Segment Open
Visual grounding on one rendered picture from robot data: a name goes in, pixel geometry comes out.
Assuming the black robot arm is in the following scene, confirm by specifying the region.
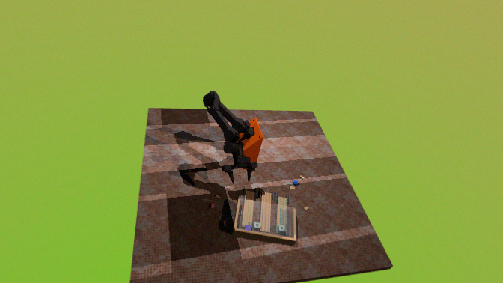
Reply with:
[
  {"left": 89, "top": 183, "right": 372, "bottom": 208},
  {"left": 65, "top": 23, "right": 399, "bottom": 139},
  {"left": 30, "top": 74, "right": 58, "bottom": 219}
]
[{"left": 203, "top": 91, "right": 255, "bottom": 168}]

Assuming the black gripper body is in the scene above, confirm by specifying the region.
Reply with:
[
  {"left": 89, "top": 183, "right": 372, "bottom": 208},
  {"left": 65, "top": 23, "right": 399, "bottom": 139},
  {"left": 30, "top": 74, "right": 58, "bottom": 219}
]
[{"left": 222, "top": 153, "right": 257, "bottom": 171}]

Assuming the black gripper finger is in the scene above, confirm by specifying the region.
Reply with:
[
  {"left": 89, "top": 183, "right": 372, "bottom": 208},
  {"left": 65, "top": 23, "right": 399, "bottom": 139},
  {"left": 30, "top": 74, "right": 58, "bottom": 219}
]
[
  {"left": 226, "top": 171, "right": 234, "bottom": 184},
  {"left": 247, "top": 168, "right": 254, "bottom": 182}
]

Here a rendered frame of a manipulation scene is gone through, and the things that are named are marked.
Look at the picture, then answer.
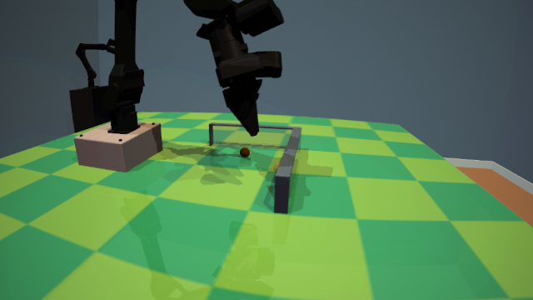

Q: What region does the clear l-shaped low wall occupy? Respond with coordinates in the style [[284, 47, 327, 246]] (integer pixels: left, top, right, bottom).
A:
[[210, 126, 301, 207]]

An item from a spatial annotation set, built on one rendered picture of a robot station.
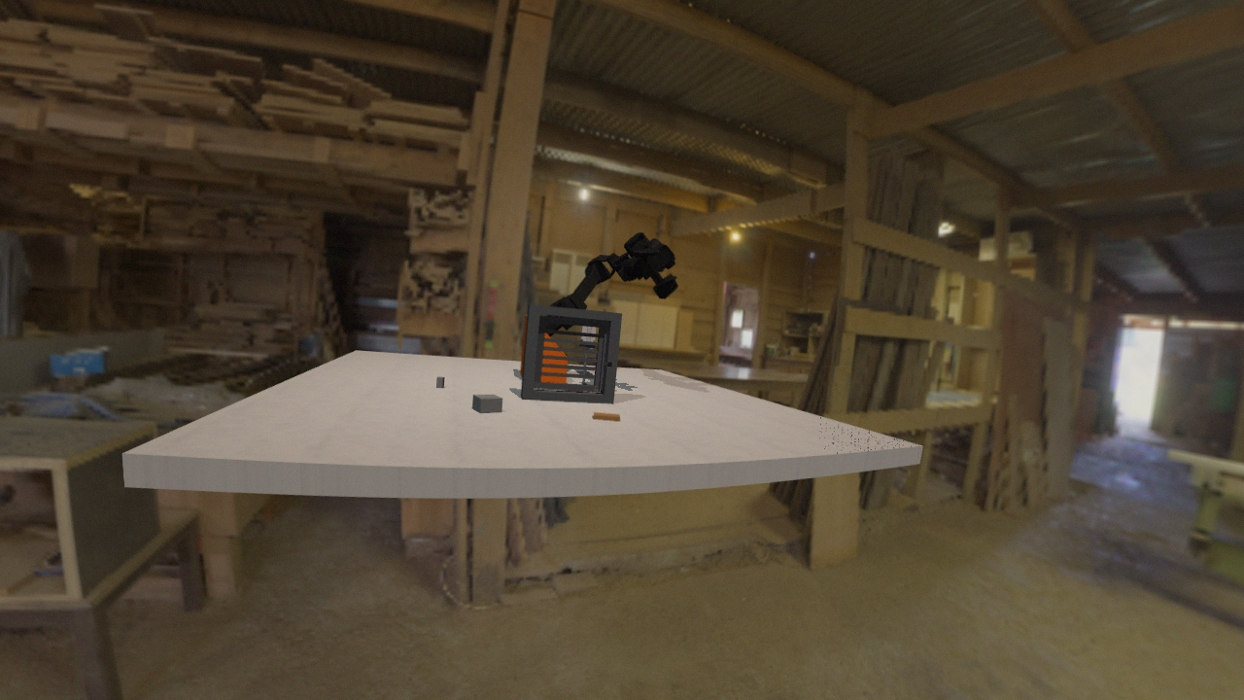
Segment Closed
YOUR GOAL: Everything in the listing above is to be given again exactly, apart from the pictures.

RESPONSE:
Visual grounding on one rendered picture from robot data: a name goes in, pixel geometry comes out.
Assuming the black robot arm is in the following scene, confirm by specifying the region.
Reply with:
[
  {"left": 89, "top": 183, "right": 372, "bottom": 208},
  {"left": 65, "top": 23, "right": 399, "bottom": 139},
  {"left": 30, "top": 74, "right": 58, "bottom": 219}
]
[{"left": 203, "top": 91, "right": 255, "bottom": 168}]

Assuming the black gripper body is in the scene above, confirm by specifying the region.
Reply with:
[
  {"left": 89, "top": 183, "right": 372, "bottom": 208},
  {"left": 65, "top": 23, "right": 399, "bottom": 139},
  {"left": 30, "top": 74, "right": 58, "bottom": 219}
]
[{"left": 222, "top": 153, "right": 257, "bottom": 171}]

Assuming the black gripper finger is in the scene above, confirm by specifying the region.
Reply with:
[
  {"left": 89, "top": 183, "right": 372, "bottom": 208},
  {"left": 65, "top": 23, "right": 399, "bottom": 139},
  {"left": 30, "top": 74, "right": 58, "bottom": 219}
]
[
  {"left": 226, "top": 171, "right": 234, "bottom": 184},
  {"left": 247, "top": 168, "right": 254, "bottom": 182}
]

Here a rendered frame of a manipulation scene is gone through, and the things that are named are marked.
Look at the picture, then answer.

Q: What region does the clear l-shaped low wall occupy? Respond with coordinates in the style [[284, 47, 327, 246]] (integer pixels: left, top, right, bottom).
A:
[[210, 126, 301, 207]]

An item from a spatial annotation set, built on one rendered picture of a robot station.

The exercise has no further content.